Exercise brief ::
Output, word for word, the lines of this listing that fall between the line with "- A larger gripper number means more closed" and the line with "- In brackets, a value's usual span", counting both of those lines, and no others.

Start of Block

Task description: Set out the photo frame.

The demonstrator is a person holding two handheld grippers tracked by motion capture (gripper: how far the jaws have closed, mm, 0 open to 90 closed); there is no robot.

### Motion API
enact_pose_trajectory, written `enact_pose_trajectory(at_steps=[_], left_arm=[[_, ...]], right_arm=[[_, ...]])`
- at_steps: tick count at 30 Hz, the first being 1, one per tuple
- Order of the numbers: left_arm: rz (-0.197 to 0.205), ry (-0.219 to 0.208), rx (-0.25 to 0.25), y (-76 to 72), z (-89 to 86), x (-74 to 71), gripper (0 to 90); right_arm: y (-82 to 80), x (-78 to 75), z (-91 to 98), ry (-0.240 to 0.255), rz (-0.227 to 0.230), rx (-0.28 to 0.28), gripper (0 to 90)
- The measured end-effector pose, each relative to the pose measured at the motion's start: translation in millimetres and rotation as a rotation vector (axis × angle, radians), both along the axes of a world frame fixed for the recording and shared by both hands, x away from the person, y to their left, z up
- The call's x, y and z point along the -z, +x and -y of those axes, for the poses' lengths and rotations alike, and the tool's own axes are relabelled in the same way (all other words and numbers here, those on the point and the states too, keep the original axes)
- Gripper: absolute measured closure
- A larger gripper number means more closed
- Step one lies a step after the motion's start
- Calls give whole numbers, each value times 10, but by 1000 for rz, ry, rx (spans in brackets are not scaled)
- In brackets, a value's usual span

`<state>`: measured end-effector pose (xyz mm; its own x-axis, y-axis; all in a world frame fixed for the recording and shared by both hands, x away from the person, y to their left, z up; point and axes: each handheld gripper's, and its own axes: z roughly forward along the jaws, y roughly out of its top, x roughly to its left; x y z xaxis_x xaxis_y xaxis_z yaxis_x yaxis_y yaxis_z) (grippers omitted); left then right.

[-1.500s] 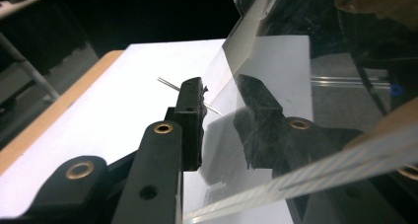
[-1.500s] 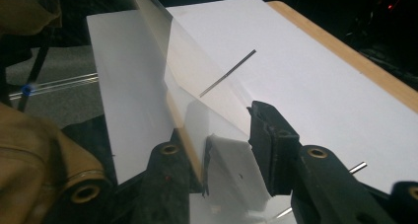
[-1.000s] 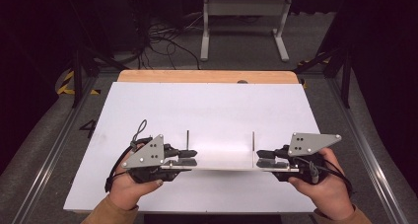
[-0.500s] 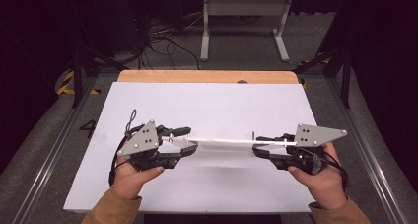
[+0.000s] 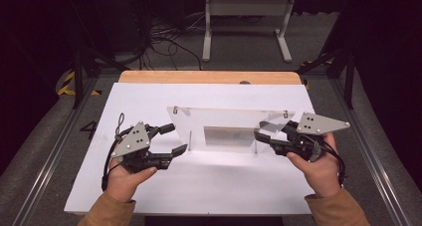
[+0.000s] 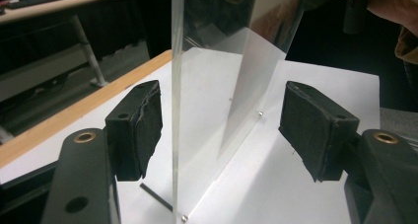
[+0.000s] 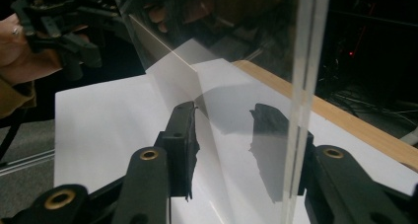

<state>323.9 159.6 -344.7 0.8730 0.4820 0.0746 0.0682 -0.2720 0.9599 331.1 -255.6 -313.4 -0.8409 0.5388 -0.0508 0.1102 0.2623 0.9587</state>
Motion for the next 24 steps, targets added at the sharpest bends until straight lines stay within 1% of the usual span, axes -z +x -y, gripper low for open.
enact_pose_trajectory(at_steps=[3, 6, 7, 11, 12, 17, 18, 20, 21, 24], left_arm=[[-10, 5, -10, 4, -62, 59, 329], [-25, 12, -22, 15, -114, 113, 329], [-38, 5, -30, 12, -132, 135, 329], [-55, 3, -39, 24, -196, 189, 329], [-63, -6, -44, 25, -208, 205, 328], [-69, -1, -78, 23, -242, 246, 332], [-68, 8, -79, 27, -251, 253, 331], [-82, 9, -84, 30, -263, 283, 331], [-80, 12, -86, 37, -268, 295, 331], [-90, 12, -88, 41, -277, 321, 331]], right_arm=[[68, 14, 0, 13, 12, 25, 584], [117, 17, -2, 19, 18, 36, 581], [133, 16, -2, 18, 22, 41, 580], [198, 6, -11, 11, 27, 60, 575], [216, 4, -10, 9, 29, 64, 574], [278, 8, -17, 1, 35, 86, 560], [302, 15, -22, -4, 30, 97, 552], [327, 24, -26, -12, 24, 107, 544], [340, 29, -28, -14, 24, 109, 537], [374, 41, -30, -19, 20, 116, 527]])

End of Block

Written answer ::
- A larger gripper number means more closed
- Step one lies a step after the motion's start
- Calls give whole numbers, each value times 10, but by 1000 for rz, ry, rx (spans in brackets are not scaled)
- In brackets, a value's usual span

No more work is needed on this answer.